- _Exercise brief_
Starting at the first line of the data, please print exactly those lines through the one that holds "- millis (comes", omitting every picture.

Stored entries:
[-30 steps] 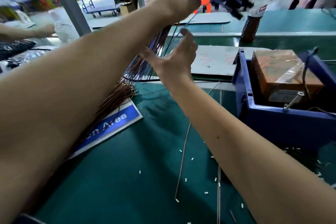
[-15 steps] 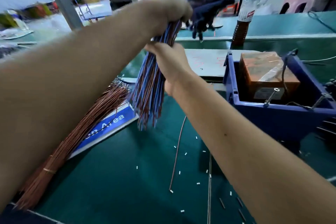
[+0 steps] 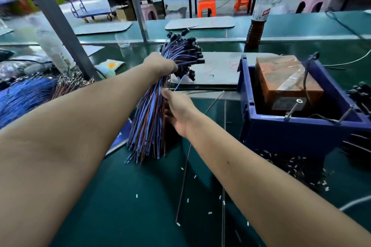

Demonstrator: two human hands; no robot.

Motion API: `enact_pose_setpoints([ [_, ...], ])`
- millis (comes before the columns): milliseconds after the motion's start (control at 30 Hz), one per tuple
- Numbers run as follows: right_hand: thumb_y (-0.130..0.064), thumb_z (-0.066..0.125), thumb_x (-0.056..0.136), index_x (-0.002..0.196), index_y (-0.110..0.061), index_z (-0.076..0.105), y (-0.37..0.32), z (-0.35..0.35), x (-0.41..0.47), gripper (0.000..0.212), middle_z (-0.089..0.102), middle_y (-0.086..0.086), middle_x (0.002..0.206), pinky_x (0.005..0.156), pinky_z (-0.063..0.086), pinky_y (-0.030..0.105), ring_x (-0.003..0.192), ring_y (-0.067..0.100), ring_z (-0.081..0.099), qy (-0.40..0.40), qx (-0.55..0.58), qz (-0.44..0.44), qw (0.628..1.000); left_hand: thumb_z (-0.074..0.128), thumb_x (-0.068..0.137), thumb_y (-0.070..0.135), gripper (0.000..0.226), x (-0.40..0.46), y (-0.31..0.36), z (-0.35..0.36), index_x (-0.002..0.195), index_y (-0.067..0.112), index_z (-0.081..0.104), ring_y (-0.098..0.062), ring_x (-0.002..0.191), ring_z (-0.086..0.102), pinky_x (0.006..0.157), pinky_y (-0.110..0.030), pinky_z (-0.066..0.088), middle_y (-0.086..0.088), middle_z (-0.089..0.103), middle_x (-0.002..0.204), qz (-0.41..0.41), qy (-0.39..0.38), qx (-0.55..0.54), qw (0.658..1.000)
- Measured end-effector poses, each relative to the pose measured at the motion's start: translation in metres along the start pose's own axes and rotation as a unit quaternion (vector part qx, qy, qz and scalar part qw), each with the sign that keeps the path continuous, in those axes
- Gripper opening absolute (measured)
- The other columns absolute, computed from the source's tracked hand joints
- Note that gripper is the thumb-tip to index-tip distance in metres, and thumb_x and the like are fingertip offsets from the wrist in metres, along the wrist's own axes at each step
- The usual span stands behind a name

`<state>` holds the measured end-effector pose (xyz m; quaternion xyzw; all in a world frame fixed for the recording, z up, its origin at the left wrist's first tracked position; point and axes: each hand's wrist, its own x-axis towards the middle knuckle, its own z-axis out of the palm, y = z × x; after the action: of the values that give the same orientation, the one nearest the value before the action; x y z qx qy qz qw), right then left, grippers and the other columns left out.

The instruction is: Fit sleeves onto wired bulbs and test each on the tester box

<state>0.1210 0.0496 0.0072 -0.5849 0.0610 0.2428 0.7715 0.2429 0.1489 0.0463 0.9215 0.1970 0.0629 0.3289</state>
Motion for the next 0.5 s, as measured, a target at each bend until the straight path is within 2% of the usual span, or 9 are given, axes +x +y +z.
enact_pose_setpoints([
  [33, -0.029, 0.052, 0.105, 0.106, -0.016, 0.065, 0.001, -0.001, 0.003, 0.018, 0.067, 0.002, 0.090, 0.075, 0.054, 0.033, 0.075, 0.019, 0.063, 0.011, 0.006, 0.007, 1.000, 0.082, 0.077, 0.032, 0.041, -0.003, -0.001, -0.003, 0.101, 0.005, 0.064, -0.025, 0.082, 0.065, 0.068, -0.028, 0.050, -0.010, 0.066, 0.094, 0.005, 0.006, 0.029, 1.000],
  [100, -0.023, 0.049, 0.105, 0.098, -0.017, 0.060, 0.002, -0.003, 0.008, 0.014, 0.064, 0.005, 0.082, 0.076, 0.057, 0.038, 0.067, 0.021, 0.061, 0.047, 0.000, 0.013, 0.999, 0.081, 0.077, 0.037, 0.039, -0.001, -0.007, -0.002, 0.089, 0.006, 0.061, -0.022, 0.076, 0.062, 0.063, -0.026, 0.048, -0.006, 0.062, 0.084, 0.013, 0.007, 0.093, 0.996],
  [200, -0.021, 0.052, 0.101, 0.092, -0.014, 0.059, 0.005, -0.004, 0.010, 0.014, 0.073, 0.019, 0.101, 0.095, 0.060, 0.054, 0.091, 0.039, 0.072, 0.092, -0.082, -0.008, 0.992, 0.077, 0.077, 0.035, 0.031, 0.001, -0.009, -0.001, 0.074, 0.010, 0.058, -0.017, 0.064, 0.056, 0.051, -0.024, 0.041, -0.004, 0.058, 0.074, 0.033, -0.013, 0.136, 0.990],
  [233, -0.022, 0.054, 0.099, 0.089, -0.011, 0.060, 0.005, -0.005, 0.009, 0.016, 0.072, 0.022, 0.108, 0.096, 0.058, 0.058, 0.100, 0.043, 0.071, 0.108, -0.110, -0.021, 0.988, 0.076, 0.078, 0.035, 0.031, -0.002, -0.009, -0.002, 0.073, 0.011, 0.058, -0.017, 0.064, 0.056, 0.051, -0.025, 0.041, -0.004, 0.058, 0.073, 0.035, -0.015, 0.151, 0.988],
  [300, -0.024, 0.057, 0.096, 0.083, -0.010, 0.060, 0.004, -0.008, 0.003, 0.020, 0.071, 0.025, 0.108, 0.092, 0.059, 0.054, 0.099, 0.044, 0.070, 0.124, -0.179, -0.064, 0.974, 0.075, 0.081, 0.035, 0.030, -0.005, -0.009, -0.003, 0.073, 0.012, 0.057, -0.018, 0.065, 0.056, 0.054, -0.027, 0.042, -0.005, 0.059, 0.076, 0.041, -0.022, 0.174, 0.984],
  [367, -0.025, 0.059, 0.092, 0.075, -0.014, 0.056, 0.000, -0.016, -0.008, 0.020, 0.070, 0.022, 0.099, 0.079, 0.056, 0.040, 0.087, 0.040, 0.064, 0.161, -0.334, -0.136, 0.919, 0.071, 0.080, 0.032, 0.026, -0.012, -0.009, -0.001, 0.077, 0.012, 0.056, -0.025, 0.075, 0.061, 0.065, -0.029, 0.045, -0.008, 0.062, 0.084, 0.045, -0.017, 0.207, 0.977],
  [433, -0.023, 0.061, 0.089, 0.077, -0.019, 0.050, -0.005, -0.027, -0.020, 0.016, 0.068, 0.017, 0.099, 0.069, 0.041, 0.035, 0.083, 0.040, 0.057, 0.220, -0.482, -0.215, 0.821, 0.071, 0.079, 0.031, 0.028, -0.019, -0.012, 0.005, 0.092, 0.009, 0.059, -0.033, 0.091, 0.065, 0.074, -0.033, 0.046, -0.011, 0.066, 0.100, 0.046, 0.005, 0.221, 0.974],
  [467, -0.021, 0.063, 0.088, 0.087, -0.018, 0.053, -0.008, -0.032, -0.026, 0.011, 0.067, 0.016, 0.105, 0.070, 0.038, 0.036, 0.087, 0.042, 0.061, 0.233, -0.528, -0.235, 0.782, 0.072, 0.080, 0.031, 0.038, -0.021, -0.014, 0.008, 0.105, 0.007, 0.058, -0.036, 0.101, 0.065, 0.078, -0.035, 0.047, -0.013, 0.066, 0.109, 0.045, 0.025, 0.223, 0.974],
  [500, -0.020, 0.067, 0.087, 0.102, -0.016, 0.055, -0.011, -0.037, -0.029, 0.020, 0.063, 0.017, 0.114, 0.071, 0.040, 0.038, 0.095, 0.041, 0.064, 0.239, -0.568, -0.237, 0.751, 0.072, 0.082, 0.031, 0.050, -0.025, -0.016, 0.012, 0.119, 0.005, 0.052, -0.038, 0.110, 0.064, 0.082, -0.038, 0.047, -0.015, 0.064, 0.118, 0.046, 0.044, 0.225, 0.972],
])
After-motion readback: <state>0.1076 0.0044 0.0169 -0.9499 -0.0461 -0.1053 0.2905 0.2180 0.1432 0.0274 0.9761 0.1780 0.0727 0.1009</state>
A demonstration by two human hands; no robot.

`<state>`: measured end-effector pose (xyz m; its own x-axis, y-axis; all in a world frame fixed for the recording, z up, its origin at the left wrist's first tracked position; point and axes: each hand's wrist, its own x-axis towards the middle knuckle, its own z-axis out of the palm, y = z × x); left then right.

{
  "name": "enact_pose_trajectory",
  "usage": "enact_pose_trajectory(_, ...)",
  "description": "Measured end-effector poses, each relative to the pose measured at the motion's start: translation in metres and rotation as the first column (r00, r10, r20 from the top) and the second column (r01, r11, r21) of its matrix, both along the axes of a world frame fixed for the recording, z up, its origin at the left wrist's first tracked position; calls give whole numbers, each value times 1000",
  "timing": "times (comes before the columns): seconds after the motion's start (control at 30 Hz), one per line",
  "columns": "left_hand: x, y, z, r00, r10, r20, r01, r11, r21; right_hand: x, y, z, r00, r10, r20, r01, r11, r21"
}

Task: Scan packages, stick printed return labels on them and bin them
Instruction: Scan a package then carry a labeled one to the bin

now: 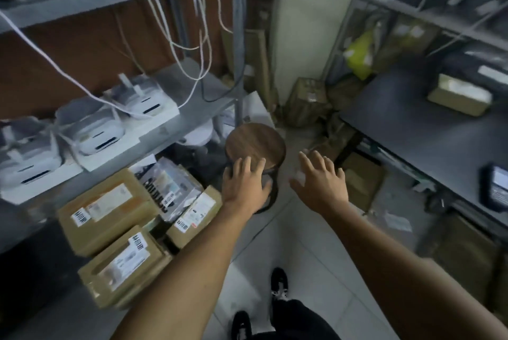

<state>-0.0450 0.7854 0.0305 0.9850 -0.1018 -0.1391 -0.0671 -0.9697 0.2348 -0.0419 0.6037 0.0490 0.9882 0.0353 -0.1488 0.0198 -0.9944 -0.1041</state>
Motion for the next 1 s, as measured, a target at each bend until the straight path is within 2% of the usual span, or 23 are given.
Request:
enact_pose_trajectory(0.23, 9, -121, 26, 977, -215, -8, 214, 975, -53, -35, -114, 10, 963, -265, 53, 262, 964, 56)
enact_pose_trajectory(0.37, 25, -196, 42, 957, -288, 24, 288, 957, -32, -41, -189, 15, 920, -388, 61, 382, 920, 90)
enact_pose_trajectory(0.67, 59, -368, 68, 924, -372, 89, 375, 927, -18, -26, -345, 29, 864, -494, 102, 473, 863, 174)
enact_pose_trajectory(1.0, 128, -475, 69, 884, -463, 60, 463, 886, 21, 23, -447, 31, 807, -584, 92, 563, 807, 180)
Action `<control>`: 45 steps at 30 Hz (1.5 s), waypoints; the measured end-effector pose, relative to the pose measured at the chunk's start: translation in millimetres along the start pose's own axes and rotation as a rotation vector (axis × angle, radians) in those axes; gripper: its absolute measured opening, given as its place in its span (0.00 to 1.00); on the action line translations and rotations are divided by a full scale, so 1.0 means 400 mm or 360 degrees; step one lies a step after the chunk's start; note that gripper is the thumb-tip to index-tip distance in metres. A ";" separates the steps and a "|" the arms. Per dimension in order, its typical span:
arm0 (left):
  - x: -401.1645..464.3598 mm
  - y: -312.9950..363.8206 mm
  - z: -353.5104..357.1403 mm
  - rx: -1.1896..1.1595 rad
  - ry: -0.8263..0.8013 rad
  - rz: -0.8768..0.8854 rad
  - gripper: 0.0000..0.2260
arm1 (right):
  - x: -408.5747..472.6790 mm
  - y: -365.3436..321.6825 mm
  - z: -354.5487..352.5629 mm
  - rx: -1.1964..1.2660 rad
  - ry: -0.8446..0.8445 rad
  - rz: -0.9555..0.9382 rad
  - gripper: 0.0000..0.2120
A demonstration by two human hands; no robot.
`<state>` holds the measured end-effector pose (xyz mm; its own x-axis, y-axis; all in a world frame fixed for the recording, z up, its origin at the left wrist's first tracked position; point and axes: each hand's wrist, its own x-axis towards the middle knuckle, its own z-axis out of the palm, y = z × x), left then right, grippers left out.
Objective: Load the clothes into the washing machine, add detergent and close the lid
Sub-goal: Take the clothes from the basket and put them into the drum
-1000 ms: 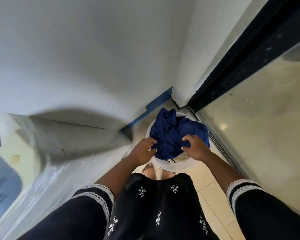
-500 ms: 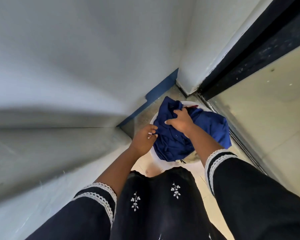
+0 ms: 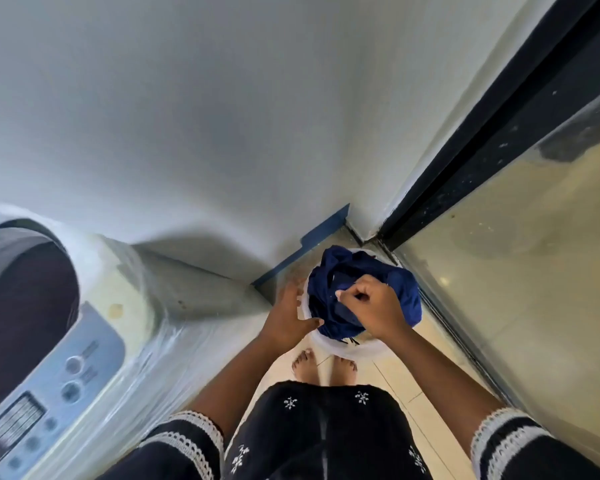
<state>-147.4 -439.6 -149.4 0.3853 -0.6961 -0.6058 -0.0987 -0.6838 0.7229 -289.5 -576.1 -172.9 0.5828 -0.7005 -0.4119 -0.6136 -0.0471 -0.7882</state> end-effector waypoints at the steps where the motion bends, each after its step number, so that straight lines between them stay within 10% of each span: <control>1: -0.023 0.023 -0.013 0.0031 -0.0002 0.0030 0.40 | -0.026 -0.051 -0.032 0.0094 0.0013 -0.0071 0.10; 9: -0.204 0.194 -0.043 0.0002 0.0117 0.0377 0.48 | -0.248 -0.481 -0.242 0.0514 -0.0302 -0.0559 0.13; 14: -0.281 0.306 -0.062 -0.0157 0.0429 0.0472 0.12 | -0.309 -0.583 -0.288 0.0661 -0.0515 -0.0727 0.04; 23: -0.389 0.348 -0.114 -0.1464 0.0375 0.0333 0.08 | -0.300 -0.413 -0.219 0.0021 -0.0673 -0.0649 0.57; 28: -0.396 0.291 -0.129 -0.1478 0.0514 0.0143 0.17 | -0.303 -0.403 -0.177 -0.0183 -0.0598 -0.0596 0.35; 32: -0.408 0.206 -0.140 -0.0517 0.0900 0.0050 0.47 | -0.295 -0.414 -0.185 -0.1108 -0.0499 -0.0692 0.18; 36: -0.426 0.189 -0.107 0.0089 0.0465 0.0512 0.51 | -0.331 -0.499 -0.171 -0.1760 -0.0486 -0.0949 0.10; 40: -0.444 0.225 -0.051 -0.0452 0.0279 0.0496 0.32 | -0.383 -0.594 -0.156 -0.1413 -0.0383 -0.1205 0.14; 45: -0.470 0.234 -0.068 -0.1250 0.0464 0.0617 0.18 | -0.357 -0.594 -0.215 0.0232 -0.0572 -0.0902 0.25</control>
<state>-204.3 -367.0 41.2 0.6817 -0.6898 -0.2438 0.3409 0.0046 0.9401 -272.6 -526.2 112.5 0.9488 -0.3149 -0.0237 -0.0981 -0.2225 -0.9700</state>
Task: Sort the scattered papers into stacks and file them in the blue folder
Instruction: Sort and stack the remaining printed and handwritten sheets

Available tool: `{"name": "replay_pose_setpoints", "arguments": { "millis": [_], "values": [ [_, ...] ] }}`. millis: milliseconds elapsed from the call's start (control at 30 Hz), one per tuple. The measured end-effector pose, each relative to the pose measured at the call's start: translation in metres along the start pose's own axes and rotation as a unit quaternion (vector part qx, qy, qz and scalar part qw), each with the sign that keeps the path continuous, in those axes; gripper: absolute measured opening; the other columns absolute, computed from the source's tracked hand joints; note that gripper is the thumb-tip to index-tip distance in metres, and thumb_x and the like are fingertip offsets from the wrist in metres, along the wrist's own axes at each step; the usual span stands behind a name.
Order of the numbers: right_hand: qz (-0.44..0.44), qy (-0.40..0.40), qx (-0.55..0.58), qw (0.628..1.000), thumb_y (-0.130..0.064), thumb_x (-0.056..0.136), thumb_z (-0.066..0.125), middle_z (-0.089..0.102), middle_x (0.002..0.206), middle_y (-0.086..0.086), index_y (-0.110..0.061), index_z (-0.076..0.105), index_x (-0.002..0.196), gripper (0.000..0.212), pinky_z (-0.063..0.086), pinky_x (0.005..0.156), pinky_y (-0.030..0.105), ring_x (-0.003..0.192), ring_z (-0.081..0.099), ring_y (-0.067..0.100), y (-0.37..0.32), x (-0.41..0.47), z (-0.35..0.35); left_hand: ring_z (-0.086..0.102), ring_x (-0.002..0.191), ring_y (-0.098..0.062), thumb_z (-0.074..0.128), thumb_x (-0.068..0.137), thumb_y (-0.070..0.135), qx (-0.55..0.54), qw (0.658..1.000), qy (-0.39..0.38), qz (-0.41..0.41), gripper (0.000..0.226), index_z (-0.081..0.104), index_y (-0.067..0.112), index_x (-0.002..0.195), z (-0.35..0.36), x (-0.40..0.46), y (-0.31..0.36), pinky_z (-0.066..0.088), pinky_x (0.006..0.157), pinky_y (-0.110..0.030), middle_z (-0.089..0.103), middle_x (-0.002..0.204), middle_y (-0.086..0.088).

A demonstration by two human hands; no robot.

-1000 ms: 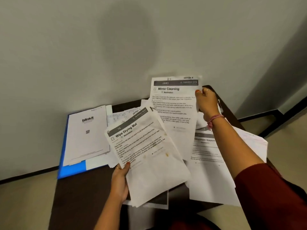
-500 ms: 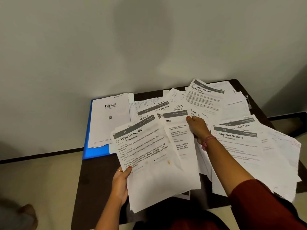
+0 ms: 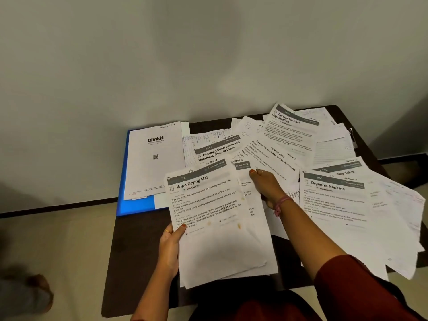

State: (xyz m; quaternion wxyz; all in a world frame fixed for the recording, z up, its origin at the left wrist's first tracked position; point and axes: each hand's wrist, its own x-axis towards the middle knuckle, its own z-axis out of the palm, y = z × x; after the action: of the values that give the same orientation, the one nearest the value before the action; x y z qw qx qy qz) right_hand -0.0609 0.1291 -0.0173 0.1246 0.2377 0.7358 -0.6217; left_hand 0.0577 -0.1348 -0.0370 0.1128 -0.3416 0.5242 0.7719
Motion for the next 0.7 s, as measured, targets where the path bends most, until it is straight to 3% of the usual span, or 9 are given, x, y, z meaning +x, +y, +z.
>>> {"name": "replay_pose_setpoints", "arguments": {
  "millis": [167,333,567,700],
  "values": [
    [0.016,-0.022,0.025,0.999,-0.026,0.096,0.049,0.052,0.067,0.005,-0.012,0.052,0.075,0.025,0.038,0.048,0.018,0.057,0.049,0.016,-0.002,-0.007,0.012,0.065,0.103,-0.03,0.054,0.094,0.004,0.032,0.999,-0.007,0.007,0.023,0.06,0.014,0.114,0.0,0.004,0.002,0.05,0.092,-0.048,0.07,0.111,-0.011],
    [0.014,-0.051,0.043,0.998,-0.036,0.092,0.052,0.058,0.086,0.011,0.005,0.055,0.094,0.041,0.043,0.071,0.035,0.077,0.054,0.021,0.003,-0.001,0.018,0.067,0.1,-0.028,0.052,0.095,0.004,0.068,0.997,-0.019,0.014,0.02,0.061,0.013,0.11,0.0,0.005,0.003,0.052,0.088,-0.044,0.071,0.108,-0.009],
    [0.007,-0.077,0.02,0.997,-0.044,0.095,0.047,0.054,0.079,0.006,-0.002,0.056,0.089,0.043,0.038,0.068,0.029,0.072,0.048,0.018,0.0,-0.003,0.018,0.067,0.101,-0.026,0.051,0.095,0.002,0.126,0.991,-0.041,0.02,0.023,0.063,0.016,0.109,0.002,0.009,0.002,0.05,0.093,-0.046,0.071,0.109,-0.006],
    [0.015,-0.081,0.008,0.997,-0.053,0.096,0.04,0.066,0.111,0.001,-0.013,0.062,0.118,0.052,0.048,0.093,0.035,0.099,0.061,0.019,0.001,-0.008,0.018,0.066,0.103,-0.026,0.052,0.094,0.0,0.128,0.99,-0.047,0.019,0.026,0.062,0.018,0.109,0.006,0.012,0.001,0.05,0.094,-0.047,0.07,0.11,-0.006]
  ]
}}
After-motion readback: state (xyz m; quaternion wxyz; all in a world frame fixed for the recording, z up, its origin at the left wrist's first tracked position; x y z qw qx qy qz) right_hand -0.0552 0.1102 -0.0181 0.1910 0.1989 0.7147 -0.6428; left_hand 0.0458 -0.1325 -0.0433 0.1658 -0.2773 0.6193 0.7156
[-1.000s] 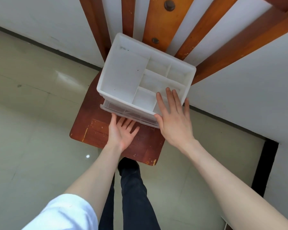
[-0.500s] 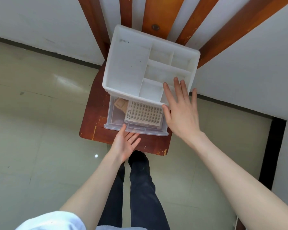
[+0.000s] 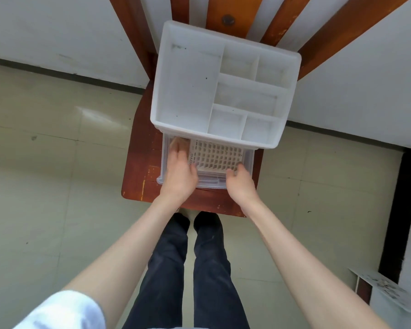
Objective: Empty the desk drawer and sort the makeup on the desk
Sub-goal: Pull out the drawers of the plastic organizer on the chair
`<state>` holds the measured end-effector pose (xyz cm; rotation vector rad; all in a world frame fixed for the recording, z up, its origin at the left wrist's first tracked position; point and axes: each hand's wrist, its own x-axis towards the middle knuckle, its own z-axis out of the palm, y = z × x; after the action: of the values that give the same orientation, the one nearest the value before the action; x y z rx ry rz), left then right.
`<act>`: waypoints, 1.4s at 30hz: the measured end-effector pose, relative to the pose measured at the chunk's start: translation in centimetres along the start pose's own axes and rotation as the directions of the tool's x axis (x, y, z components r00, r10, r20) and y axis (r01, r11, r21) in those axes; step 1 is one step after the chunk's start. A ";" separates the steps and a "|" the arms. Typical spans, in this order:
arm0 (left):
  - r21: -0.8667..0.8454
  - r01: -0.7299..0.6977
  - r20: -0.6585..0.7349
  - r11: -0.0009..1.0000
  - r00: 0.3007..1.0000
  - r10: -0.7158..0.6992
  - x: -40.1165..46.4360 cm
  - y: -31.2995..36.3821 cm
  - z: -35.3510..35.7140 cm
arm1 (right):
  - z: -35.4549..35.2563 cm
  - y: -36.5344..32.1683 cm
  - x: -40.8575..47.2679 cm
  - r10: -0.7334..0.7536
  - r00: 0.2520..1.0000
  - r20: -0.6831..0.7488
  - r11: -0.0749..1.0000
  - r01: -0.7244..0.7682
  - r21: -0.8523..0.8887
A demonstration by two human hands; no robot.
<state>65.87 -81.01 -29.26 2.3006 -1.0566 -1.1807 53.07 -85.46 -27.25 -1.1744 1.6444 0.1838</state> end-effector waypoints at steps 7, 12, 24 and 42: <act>0.087 0.075 0.038 0.993 0.996 -0.079 2.9 -1.0 2.1 | 2.7 -0.9 2.1 0.172 0.981 -0.089 0.974 -0.157 0.161; 0.237 0.073 -0.056 0.969 0.997 -0.061 2.2 -0.5 2.3 | 2.6 -1.1 1.8 0.193 0.970 -0.148 0.970 -0.165 0.179; 0.009 0.197 -0.075 0.980 0.978 -0.196 1.5 0.8 2.9 | 2.3 -1.0 2.0 0.161 0.976 -0.144 0.983 -0.146 0.113; -0.344 0.403 0.044 0.848 0.909 -0.415 0.7 0.3 -0.6 | 0.2 -1.0 0.5 0.071 0.991 -0.109 0.997 -0.073 -0.013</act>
<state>66.49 -81.77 -29.11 2.3021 -0.3020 -1.3488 53.98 -86.17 -27.28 -1.1553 1.7852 0.1828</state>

- _Answer to this problem_
[-30 steps] 
[-15 steps] 
[+0 steps] 

Demonstrator: two human hands; no robot.

Motion API: `enact_pose_setpoints([ [_, ...], ])`
- millis (comes before the columns): milliseconds after the motion's start (control at 30 Hz), one per tuple

With the answer given, the exercise is complete.